Here, as in the world around us,
All our varied skills and arts
Wait the coming of the Spirit
Into open minds and hearts.*

*© 1979 Hope Publishing Co., Carol Stream, IL 60188.
Used by permission. All rights reserved.

In 1978, Russell Schulz-Widmar, who at the time served at University United Methodist Church in Austin, Texas, requested that Rev. Fred Pratt Green write a hymn text to be sung at a festival on worship, music, and the arts, in which the church would dedicate chancel furniture and rededicate themselves to God.1 An interesting additional request was made of Rev. Pratt Green, including the information in the following correspondence from Schulz-Widmar:

We would prefer a metre of 8.7.8.7.D since we could then use your text to introduce the tune ABBOT’S LEIGH to our congregation.  (Letter from Russell Schulz-Widmar to Fred Pratt Green, December 1977)2

Born in England and ordained a Methodist minister, Rev. Pratt Green wrote numerous plays and hymns. His hymns reflect his rejection of fundamentalism and show his concern with social issues. They also include many works that were written to supply obvious liturgical needs of the modern church, speaking to topics or appropriate for events for which there were few traditional hymns available. As well as writing his own hymns, Green produced translations, notably translating one of Dietrich Bonhoeffer’s late poems as the hymn, "By gracious powers so wonderfully sheltered."

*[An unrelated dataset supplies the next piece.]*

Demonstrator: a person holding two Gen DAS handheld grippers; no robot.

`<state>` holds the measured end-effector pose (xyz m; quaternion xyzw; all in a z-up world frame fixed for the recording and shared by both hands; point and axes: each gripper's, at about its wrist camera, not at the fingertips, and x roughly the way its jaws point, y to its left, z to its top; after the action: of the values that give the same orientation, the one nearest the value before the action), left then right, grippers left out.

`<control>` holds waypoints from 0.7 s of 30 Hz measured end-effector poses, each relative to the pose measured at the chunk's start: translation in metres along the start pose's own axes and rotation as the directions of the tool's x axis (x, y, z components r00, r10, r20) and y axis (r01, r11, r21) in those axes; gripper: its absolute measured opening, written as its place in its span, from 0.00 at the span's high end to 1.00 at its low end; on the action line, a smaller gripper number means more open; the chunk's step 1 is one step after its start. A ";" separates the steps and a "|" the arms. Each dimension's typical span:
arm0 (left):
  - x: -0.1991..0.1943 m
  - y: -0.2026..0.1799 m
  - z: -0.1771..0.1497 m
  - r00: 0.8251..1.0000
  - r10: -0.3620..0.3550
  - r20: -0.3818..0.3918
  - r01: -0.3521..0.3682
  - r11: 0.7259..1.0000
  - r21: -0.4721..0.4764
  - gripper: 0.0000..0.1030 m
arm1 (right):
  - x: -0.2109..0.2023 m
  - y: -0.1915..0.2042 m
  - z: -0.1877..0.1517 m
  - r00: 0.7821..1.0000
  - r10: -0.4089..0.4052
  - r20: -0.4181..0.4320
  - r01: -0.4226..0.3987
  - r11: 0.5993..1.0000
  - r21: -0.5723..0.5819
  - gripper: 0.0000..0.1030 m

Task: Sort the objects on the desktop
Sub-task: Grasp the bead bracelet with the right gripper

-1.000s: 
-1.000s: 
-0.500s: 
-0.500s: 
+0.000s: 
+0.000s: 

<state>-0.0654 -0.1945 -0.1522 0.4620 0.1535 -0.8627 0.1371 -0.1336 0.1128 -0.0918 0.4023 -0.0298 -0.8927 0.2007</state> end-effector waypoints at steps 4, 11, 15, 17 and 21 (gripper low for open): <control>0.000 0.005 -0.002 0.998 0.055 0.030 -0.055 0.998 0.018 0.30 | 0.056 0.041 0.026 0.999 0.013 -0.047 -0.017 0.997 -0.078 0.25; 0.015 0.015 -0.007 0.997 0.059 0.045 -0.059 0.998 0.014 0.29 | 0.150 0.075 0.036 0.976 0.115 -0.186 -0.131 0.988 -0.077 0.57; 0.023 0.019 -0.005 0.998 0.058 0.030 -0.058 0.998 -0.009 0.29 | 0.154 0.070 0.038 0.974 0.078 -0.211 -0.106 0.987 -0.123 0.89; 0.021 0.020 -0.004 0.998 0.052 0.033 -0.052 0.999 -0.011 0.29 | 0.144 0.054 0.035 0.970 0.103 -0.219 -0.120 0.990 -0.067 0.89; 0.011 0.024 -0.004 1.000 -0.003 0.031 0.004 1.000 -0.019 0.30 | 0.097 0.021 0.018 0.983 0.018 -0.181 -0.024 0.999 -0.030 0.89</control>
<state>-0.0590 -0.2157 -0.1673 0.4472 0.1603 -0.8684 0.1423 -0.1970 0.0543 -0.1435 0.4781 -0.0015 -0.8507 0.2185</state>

Rev. Pratt Green’s scrapbooks and hymnbook collections are now held in the Pratt Green Collection at Durham University. A collection of related materials at the Pitts Theology Library at Emory University consists of scrapbooks maintained by Fred Pratt Green from approximately 1971 to 1988. The scrapbooks contain drafts of hymns, photographs, correspondence, bulletins, and programs from services that used his hymns, announcements, newspaper and journal clippings, and handwritten notations by Green describing when a hymn was written and reprinted and why, and for whom the piece was written.

This magnificent text represents Rev. Pratt Green’s amazing ability to work within some stringent guidelines: 1) emphasize worship arts 2) dedicate new chancel accoutrements 3) engage the congregation in a renewal of their mission as God’s people through Jesus Christ and 4) construct the text to a particular hymn tune unfamiliar to that church. This is quite a tall order for even the likes of a hymn writer and poet already well established for his great abilities.

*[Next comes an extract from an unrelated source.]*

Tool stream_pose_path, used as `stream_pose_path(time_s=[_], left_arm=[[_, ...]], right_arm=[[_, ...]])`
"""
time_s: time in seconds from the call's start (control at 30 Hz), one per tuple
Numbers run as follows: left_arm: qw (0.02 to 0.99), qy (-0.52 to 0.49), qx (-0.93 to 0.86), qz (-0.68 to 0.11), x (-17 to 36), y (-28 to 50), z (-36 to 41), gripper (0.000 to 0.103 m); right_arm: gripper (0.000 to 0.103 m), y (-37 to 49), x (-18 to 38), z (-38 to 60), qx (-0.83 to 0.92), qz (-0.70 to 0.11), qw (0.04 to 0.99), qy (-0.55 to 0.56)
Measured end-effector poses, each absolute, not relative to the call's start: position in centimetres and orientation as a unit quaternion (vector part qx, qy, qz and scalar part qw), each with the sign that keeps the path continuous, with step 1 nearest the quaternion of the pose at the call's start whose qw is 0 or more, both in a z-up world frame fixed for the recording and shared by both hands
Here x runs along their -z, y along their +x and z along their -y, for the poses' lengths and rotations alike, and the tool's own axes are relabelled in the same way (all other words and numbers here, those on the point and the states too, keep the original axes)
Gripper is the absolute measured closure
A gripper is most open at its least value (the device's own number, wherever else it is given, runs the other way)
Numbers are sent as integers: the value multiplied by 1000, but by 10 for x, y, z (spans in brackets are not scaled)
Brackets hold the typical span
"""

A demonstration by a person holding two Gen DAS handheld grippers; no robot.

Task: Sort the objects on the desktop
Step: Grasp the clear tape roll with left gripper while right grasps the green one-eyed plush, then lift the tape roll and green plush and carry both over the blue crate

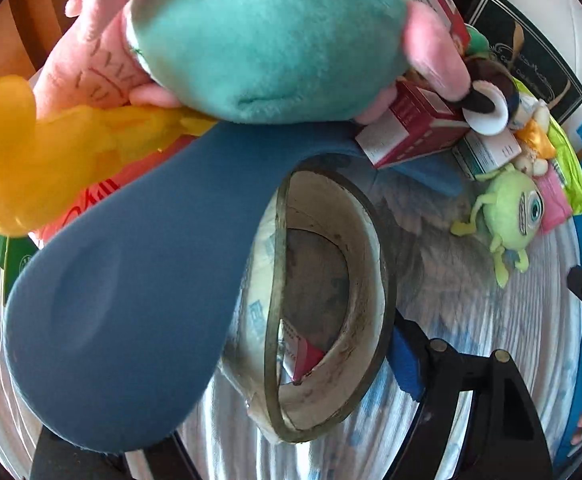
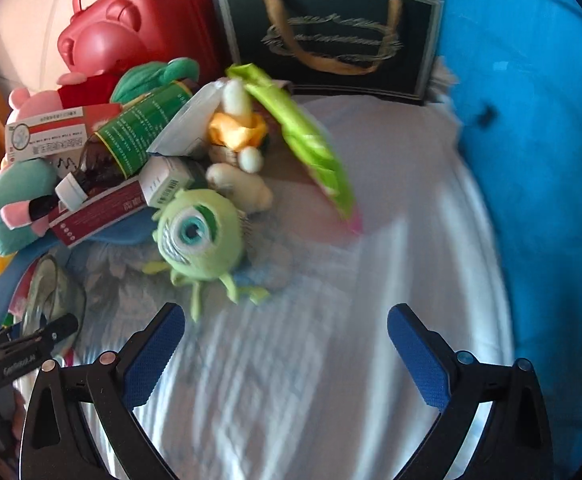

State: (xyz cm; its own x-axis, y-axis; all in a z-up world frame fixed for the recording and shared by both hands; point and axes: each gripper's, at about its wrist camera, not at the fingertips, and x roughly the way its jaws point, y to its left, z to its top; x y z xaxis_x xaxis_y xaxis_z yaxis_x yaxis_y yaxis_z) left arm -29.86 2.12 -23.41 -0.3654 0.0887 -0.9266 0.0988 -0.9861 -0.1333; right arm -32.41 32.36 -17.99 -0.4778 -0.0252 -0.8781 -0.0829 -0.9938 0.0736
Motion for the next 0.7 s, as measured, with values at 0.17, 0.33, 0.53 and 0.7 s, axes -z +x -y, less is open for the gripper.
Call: stream_pose_path(time_s=[0.17,0.33,0.53,0.7], left_arm=[[9,559,824,-93,235,-298,-20,24],[11,562,822,-91,235,-298,-21,24],[11,562,824,-74,234,-296,-26,26],[10,560,826,-58,225,-283,-29,28]], right_arm=[[0,-355,204,-305,-857,-57,-5,-512],[8,-371,217,-294,-859,-61,-20,-508],[46,-383,215,-268,-867,-20,-57,-495],[46,-363,197,-262,-870,-13,-64,-489]])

Because of its meter, this hymn could be sung to a variety of tunes (it is the same meter as the tunes HYFRYDOL, AUSTRIA, and BEACH SPRING, to name just a few). However, ABBOT’S LEIGH, written in 1941 by Cyril V. Taylor, although famous in England, was probably not as well known in the U.S. and specifically not known to the church for whom the hymn was written. The birth of the hymn tune, as described by the composer, arose from the desire to create an 87.87.D tune as an alternative to the German hymn tune AUSTRIA, which was not favored during World War II. This tune, then, became a voice for two particularly special hymns, “Glorious Things of Thee Are Spoken” and “Praise the Lord! Ye Heavens, Adore Him,” during a painful time in history.

ABBOT’S LEIGH was and likely is much less familiar than many other hymn tunes with the same meter.  With generous, acrobatic interval leaps and two surprise accidentals within the melody, it is a more challenging melody for the average congregant to readily learn.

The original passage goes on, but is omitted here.